Si les informations les plus sensibles sont épargnées, le piratage des noms, prénoms, de la date de naissance et de l’adresse e-mail d’une personne suffit amplement pour construire une campagne de phishing massive, qu’il s’agisse d’un mail prétendument envoyé par l’ANTS, par FranceConnect ou par l’administration fiscale.

La CNIL, l’ANSSI et le parquet de Paris ont été saisis conformément aux obligations du RGPD, et l’Office anti-cybercriminalité (Ofac) a été chargé de l’enquête.

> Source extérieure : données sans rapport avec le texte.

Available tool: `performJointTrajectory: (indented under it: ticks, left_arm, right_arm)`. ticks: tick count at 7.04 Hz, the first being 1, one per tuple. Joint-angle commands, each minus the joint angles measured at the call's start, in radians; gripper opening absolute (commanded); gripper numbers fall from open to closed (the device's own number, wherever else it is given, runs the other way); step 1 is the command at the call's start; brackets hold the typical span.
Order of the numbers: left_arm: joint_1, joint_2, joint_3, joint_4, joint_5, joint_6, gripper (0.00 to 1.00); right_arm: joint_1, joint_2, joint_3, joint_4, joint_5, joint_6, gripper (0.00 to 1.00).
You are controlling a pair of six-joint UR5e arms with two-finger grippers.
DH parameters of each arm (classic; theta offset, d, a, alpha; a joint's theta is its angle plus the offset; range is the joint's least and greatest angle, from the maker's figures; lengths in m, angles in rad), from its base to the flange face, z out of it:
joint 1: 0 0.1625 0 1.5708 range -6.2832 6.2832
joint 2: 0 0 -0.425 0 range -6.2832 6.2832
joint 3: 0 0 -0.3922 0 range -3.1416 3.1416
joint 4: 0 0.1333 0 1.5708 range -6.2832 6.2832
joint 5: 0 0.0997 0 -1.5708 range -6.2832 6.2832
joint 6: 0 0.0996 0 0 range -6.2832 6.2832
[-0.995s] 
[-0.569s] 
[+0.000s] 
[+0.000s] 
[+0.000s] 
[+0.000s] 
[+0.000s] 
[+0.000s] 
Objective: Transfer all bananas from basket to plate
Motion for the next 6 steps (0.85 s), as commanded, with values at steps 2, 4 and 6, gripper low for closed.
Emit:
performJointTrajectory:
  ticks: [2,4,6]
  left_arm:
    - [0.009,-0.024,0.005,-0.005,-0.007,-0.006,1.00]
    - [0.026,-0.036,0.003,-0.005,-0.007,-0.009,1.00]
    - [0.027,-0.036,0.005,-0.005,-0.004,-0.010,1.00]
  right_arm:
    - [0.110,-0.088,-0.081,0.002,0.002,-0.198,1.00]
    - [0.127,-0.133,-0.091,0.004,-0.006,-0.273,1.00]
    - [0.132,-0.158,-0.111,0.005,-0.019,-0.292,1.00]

En septembre 2025, une première annonce de vente de données prétendument issues de l’ANTS avait déjà circulé sur le dark web. L’ANSSI avait alors conclu à un recyclage de fuites plus anciennes. Cette fois, les autorités ont confirmé l’authenticité des données dérobées.

Un hacker de 15 ans

L’enquête n’a pas tardé à trouver son coupable. Le 29 avril, soit moins de deux semaines après la détection de l’intrusion, un mineur de 15 ans était mis en examen et placé sous contrôle judiciaire. Connu sous le pseudonyme « breach3d », il est soupçonné d’avoir exploité une vulnérabilité technique de la plateforme, puis proposé à la vente plusieurs millions de lignes de données sur des forums spécialisés dans le recel de données volées.

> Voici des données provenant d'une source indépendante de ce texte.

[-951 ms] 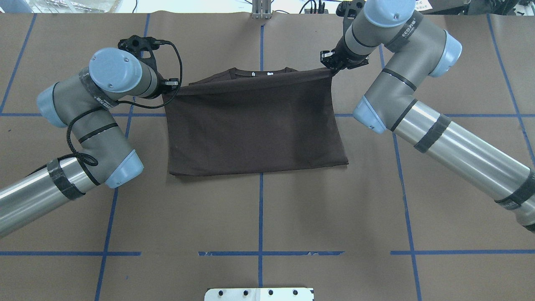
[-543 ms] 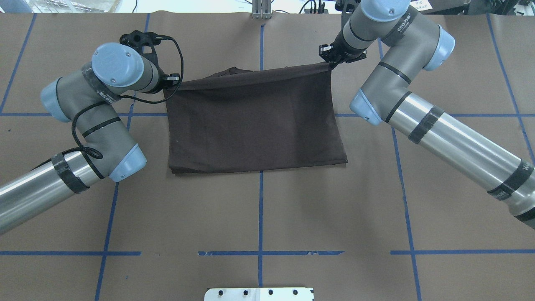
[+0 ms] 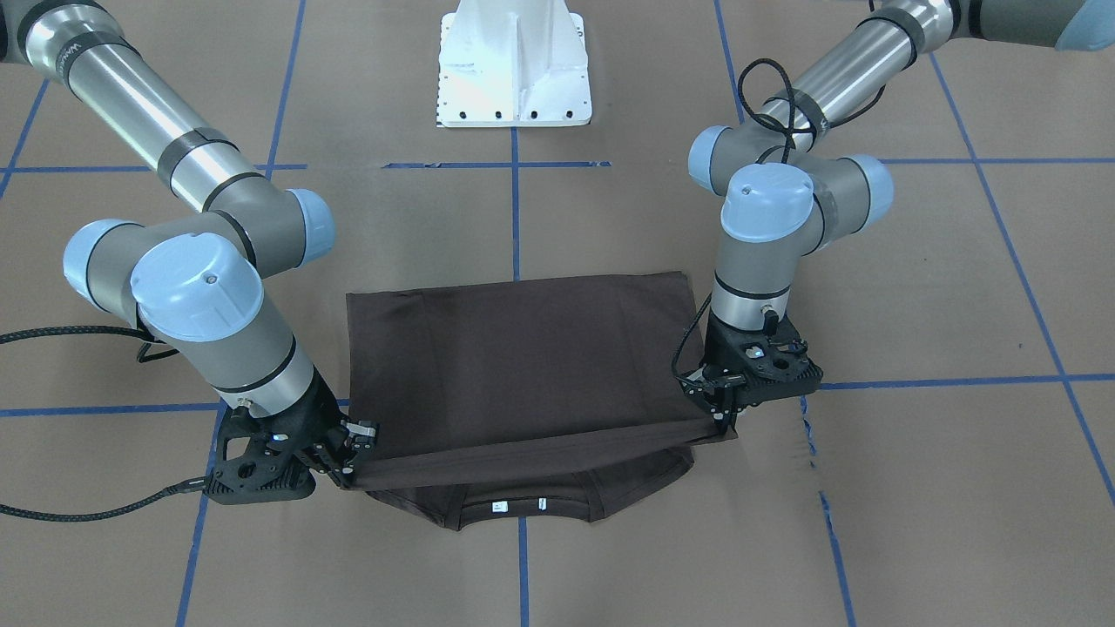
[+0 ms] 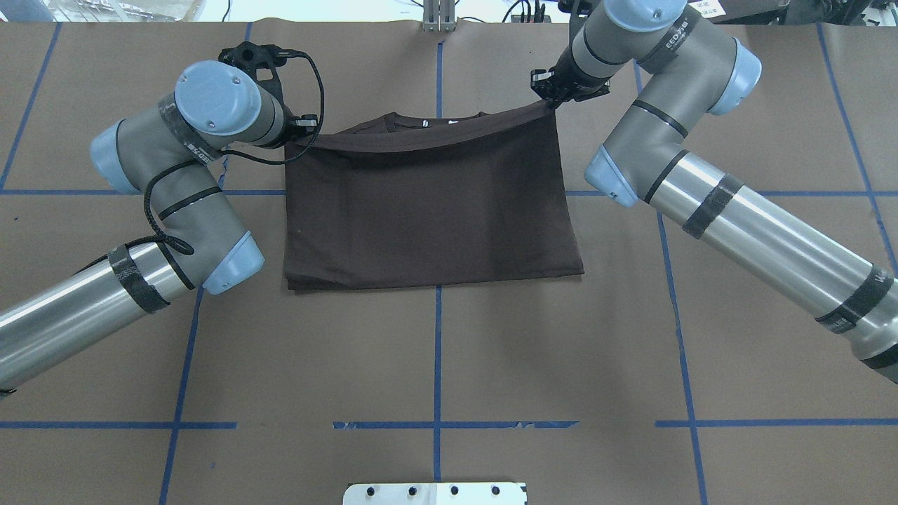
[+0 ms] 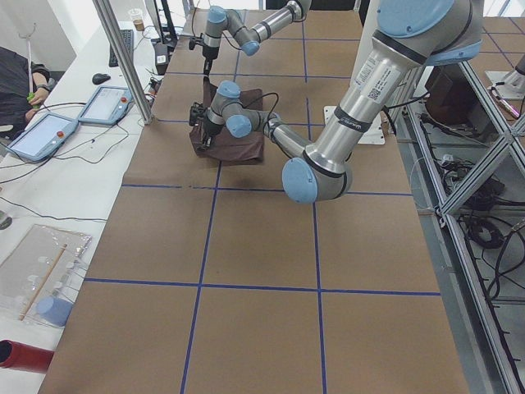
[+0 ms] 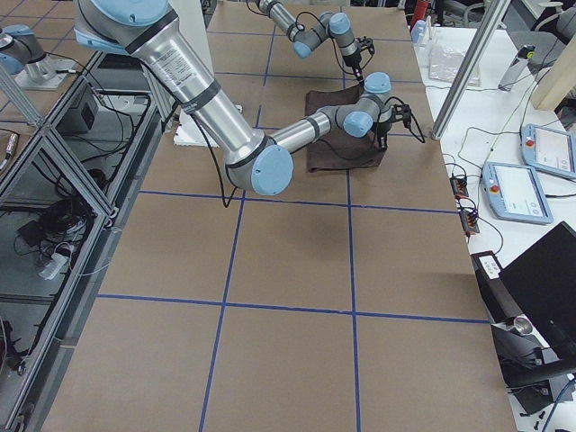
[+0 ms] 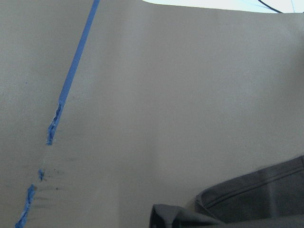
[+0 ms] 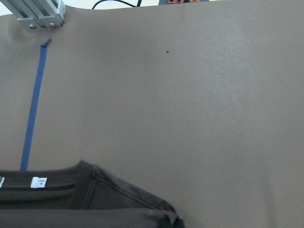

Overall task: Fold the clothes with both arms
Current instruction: 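Lift the hem with both grippers and fold it toward the collar, then release the hem near the collar and raise both grippers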

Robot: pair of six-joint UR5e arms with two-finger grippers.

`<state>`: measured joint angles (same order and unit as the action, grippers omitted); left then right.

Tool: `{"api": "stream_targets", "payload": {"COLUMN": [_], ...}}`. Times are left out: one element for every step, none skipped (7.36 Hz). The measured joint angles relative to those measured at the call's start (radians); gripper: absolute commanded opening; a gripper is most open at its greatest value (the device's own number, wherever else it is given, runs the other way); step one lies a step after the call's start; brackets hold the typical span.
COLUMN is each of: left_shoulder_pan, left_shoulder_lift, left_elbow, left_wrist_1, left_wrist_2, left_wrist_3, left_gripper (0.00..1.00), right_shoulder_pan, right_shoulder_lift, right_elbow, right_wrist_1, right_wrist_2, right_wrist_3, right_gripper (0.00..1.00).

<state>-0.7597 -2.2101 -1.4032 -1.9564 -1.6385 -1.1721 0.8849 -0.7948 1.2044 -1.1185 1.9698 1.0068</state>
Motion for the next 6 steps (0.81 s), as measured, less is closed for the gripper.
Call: {"api": "stream_targets", "payload": {"left_shoulder_pan": [-0.002,-0.008,-0.019,-0.029,-0.034,-0.036], "left_shoulder_lift": [-0.005,-0.010,-0.012,-0.009,0.000,0.015], "left_elbow": [-0.001,-0.002,-0.006,-0.028,-0.078,-0.156], "left_wrist_1": [0.000,0.001,0.005,0.018,0.054,0.118], "left_wrist_2": [-0.001,-0.010,-0.044,-0.087,-0.110,-0.121], "left_wrist_3": [0.003,0.006,0.008,0.009,0.010,0.009], "left_gripper": [1.00,1.00,1.00,1.00,1.00,1.00], "right_shoulder_pan": [0.001,0.003,0.005,0.000,-0.019,-0.056], "right_shoulder_lift": [-0.002,-0.009,-0.032,-0.083,-0.156,-0.229], "right_elbow": [0.005,0.014,0.039,0.097,0.174,0.249], "right_wrist_1": [0.000,0.000,-0.002,-0.008,-0.012,-0.013], "right_wrist_2": [0.014,0.053,0.100,0.126,0.137,0.135], "right_wrist_3": [-0.002,-0.005,-0.006,-0.001,0.011,0.043], "right_gripper": [1.00,1.00,1.00,1.00,1.00,1.00]}}
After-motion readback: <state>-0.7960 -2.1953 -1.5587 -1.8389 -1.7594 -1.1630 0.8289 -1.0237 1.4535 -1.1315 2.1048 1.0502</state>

Le parquet de Paris a requis sa mise en examen pour « atteintes à un système de traitement automatisé de données à caractère personnel mis en œuvre par l’État » et « détention d’équipement ou de programme permettant de commettre ces atteintes ». L’ensemble de ces délits exposent leur auteur à sept ans d’emprisonnement et 300 000 € d’amende.

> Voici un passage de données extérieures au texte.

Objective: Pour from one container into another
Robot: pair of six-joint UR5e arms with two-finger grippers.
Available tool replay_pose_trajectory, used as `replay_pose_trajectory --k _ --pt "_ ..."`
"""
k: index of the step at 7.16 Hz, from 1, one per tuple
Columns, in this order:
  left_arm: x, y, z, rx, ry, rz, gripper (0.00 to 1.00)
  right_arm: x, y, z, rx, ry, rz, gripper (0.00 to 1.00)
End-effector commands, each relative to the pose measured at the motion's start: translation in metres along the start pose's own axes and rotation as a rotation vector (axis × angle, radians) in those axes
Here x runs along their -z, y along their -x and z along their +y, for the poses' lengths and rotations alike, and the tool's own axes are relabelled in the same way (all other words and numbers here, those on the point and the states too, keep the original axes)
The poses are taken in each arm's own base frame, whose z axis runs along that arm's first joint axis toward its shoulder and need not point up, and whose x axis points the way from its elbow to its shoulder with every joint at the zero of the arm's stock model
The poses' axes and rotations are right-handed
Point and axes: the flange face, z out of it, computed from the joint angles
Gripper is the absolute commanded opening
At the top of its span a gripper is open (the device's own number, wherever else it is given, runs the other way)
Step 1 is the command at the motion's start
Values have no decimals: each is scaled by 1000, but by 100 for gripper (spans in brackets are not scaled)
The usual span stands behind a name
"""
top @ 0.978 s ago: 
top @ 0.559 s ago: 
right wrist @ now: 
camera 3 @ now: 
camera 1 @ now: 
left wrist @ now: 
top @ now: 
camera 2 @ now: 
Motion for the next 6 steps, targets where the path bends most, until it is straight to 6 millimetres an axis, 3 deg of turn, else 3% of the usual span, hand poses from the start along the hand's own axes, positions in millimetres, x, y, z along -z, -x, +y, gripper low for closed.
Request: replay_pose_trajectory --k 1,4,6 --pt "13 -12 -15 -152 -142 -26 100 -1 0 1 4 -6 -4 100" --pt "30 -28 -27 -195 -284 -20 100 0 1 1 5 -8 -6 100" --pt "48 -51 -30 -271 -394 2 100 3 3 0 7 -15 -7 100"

La réaction politique a suivi. Le Premier ministre Sébastien Lecornu a annoncé une levée de 200 millions d’euros pour renforcer la cybersécurité des systèmes de l’État. Il a aussi évoqué la création d’une « autorité numérique de l’État », indispensable à l’heure où la France enregistre une moyenne de trois vols de données par jour depuis le début de l’année.

Depuis janvier 2026, les systèmes publics français accumulent les incidents : le fichier national des comptes bancaires (FICOBA) avait été compromis via l’usurpation des identifiants d’un fonctionnaire de Bercy, touchant 1,2 million de comptes. ÉduConnect avait à son tour exposé des données d’élèves. L’ANTS s’inscrit dans une série noire qui dessine un tableau préoccupant : les plateformes d’identité numérique de l’État sont devenues des cibles prioritaires, et leur sécurisation accuse un retard évident par rapport à l’ampleur des données qu’elles centralisent.

Pour les personnes concernées, il faut redoubler de vigilance : méfiez-vous de tout message non sollicité mentionnant une démarche liée à l’ANTS ou à FranceConnect, ne cliquez sur aucun lien reçu par e-mail ou SMS dans les prochaines semaines, et signalez toute tentative suspecte sur cybermalveillance.gouv.fr.